Signal Processing ( IF 4.4 ) Pub Date : 2021-06-09 , DOI: 10.1016/j.sigpro.2021.108182 Yacouba Kaloga , Pierre Borgnat , Sundeep Prabhakar Chepuri , Patrice Abry , Amaury Habrard
We present a novel approach for multiview canonical correlation analysis based on a variational graph neural network model. We propose a nonlinear model which takes into account the available graph-based geometric constraints while being scalable to large-scale datasets with multiple views. This model combines the probabilistic interpretation of CCA with an autoencoder architecture based on graph convolutional neural network layers. Experiments with the proposed method are conducted on classification, clustering, and recommendation tasks on real datasets.
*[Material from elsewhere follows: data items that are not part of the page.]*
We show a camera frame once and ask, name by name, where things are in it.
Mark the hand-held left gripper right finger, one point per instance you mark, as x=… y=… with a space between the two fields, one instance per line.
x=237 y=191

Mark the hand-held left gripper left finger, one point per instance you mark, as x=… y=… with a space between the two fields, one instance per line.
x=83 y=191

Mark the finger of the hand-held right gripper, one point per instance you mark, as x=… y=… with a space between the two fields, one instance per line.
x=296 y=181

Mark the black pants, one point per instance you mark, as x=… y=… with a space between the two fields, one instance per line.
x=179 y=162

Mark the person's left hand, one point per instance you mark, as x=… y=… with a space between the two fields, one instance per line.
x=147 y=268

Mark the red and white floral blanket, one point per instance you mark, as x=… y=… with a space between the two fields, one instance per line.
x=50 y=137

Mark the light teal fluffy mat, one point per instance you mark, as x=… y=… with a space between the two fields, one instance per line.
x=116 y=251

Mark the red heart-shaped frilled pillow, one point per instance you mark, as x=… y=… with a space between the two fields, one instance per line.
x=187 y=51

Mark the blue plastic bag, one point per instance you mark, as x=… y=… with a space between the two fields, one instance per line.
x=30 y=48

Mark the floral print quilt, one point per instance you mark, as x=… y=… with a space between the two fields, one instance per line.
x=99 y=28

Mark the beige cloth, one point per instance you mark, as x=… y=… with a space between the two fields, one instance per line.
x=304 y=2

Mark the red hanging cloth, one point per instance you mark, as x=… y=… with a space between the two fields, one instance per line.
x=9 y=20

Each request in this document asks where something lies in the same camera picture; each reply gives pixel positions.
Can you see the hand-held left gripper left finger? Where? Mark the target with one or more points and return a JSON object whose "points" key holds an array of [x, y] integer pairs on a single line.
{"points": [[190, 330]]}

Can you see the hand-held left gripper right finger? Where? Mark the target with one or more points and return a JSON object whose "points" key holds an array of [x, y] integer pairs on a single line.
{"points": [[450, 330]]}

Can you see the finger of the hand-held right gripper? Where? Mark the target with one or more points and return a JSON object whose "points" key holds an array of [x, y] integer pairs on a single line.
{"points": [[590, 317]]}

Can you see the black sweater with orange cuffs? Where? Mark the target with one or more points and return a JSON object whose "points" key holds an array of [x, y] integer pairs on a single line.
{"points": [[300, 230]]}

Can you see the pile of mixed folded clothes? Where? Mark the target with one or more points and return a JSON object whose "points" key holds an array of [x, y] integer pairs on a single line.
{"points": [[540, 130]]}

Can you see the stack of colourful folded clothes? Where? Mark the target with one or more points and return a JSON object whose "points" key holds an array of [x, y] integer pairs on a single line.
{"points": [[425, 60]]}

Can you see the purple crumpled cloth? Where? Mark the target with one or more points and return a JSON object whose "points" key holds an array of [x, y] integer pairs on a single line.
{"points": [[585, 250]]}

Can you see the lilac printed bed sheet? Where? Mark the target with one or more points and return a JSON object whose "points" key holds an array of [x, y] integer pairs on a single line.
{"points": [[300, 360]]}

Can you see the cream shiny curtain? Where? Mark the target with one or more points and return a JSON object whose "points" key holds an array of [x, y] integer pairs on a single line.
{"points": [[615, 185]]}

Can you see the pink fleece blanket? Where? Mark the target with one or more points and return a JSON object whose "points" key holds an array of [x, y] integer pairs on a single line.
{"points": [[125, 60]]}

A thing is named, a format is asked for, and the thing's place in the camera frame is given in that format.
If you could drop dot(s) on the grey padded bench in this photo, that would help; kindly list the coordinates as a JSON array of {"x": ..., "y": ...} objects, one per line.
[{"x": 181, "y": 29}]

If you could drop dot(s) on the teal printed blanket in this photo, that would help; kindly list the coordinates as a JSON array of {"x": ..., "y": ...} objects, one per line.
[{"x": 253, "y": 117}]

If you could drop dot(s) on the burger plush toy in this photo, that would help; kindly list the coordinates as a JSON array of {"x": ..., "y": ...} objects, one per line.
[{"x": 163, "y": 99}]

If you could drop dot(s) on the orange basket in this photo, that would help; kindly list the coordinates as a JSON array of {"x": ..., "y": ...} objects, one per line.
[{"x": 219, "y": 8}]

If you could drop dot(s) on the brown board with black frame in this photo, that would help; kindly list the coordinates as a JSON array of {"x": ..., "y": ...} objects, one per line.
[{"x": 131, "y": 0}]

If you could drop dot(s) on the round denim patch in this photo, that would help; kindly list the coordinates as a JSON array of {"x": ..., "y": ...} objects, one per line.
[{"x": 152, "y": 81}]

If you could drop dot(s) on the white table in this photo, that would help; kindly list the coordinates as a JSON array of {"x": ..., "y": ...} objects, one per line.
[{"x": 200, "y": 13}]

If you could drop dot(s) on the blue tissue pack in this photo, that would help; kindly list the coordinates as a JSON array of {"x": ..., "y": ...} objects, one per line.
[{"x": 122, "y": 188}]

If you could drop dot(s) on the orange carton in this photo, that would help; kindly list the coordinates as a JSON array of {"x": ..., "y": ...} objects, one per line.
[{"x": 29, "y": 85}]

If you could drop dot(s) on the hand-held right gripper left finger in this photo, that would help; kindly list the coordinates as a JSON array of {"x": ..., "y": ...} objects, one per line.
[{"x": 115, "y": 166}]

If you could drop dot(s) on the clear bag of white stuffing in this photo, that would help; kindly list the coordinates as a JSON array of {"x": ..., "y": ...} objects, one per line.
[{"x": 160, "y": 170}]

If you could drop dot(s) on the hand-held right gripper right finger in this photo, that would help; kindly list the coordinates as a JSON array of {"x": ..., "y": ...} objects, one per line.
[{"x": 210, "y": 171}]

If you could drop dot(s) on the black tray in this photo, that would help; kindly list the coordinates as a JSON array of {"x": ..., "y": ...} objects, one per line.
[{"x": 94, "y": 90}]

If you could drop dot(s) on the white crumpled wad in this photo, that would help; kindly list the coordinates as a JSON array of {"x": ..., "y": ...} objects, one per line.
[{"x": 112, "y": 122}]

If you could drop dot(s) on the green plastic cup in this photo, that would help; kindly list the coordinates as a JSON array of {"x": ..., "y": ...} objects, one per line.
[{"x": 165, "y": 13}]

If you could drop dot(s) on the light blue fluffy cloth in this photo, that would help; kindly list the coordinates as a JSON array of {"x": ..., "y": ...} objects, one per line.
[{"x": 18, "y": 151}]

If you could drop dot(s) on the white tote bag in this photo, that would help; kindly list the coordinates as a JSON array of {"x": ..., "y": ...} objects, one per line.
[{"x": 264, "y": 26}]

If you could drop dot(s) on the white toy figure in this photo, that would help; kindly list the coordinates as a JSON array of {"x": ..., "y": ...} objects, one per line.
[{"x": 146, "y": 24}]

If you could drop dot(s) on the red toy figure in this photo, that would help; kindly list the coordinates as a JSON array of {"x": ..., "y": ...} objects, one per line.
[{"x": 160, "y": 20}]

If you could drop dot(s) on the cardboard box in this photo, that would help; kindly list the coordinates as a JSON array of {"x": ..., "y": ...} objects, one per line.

The algorithm is competitive with state-of-the-art multiview representation learning techniques, in addition to being scalable and robust to instances with missing views.
中文翻译:
用于多视图典型相关分析的变分图自编码器
我们提出了一种基于变分图神经网络模型的多视图典型相关分析的新方法。我们提出了一种非线性模型,该模型考虑了可用的基于图形的几何约束,同时可扩展到具有多个视图的大规模数据集。该模型将 CCA 的概率解释与基于图卷积神经网络层的自动编码器架构相结合。使用所提出的方法对真实数据集上的分类、聚类和推荐任务进行了实验。除了对缺少视图的实例具有可扩展性和鲁棒性之外,该算法还可以与最先进的多视图表示学习技术竞争。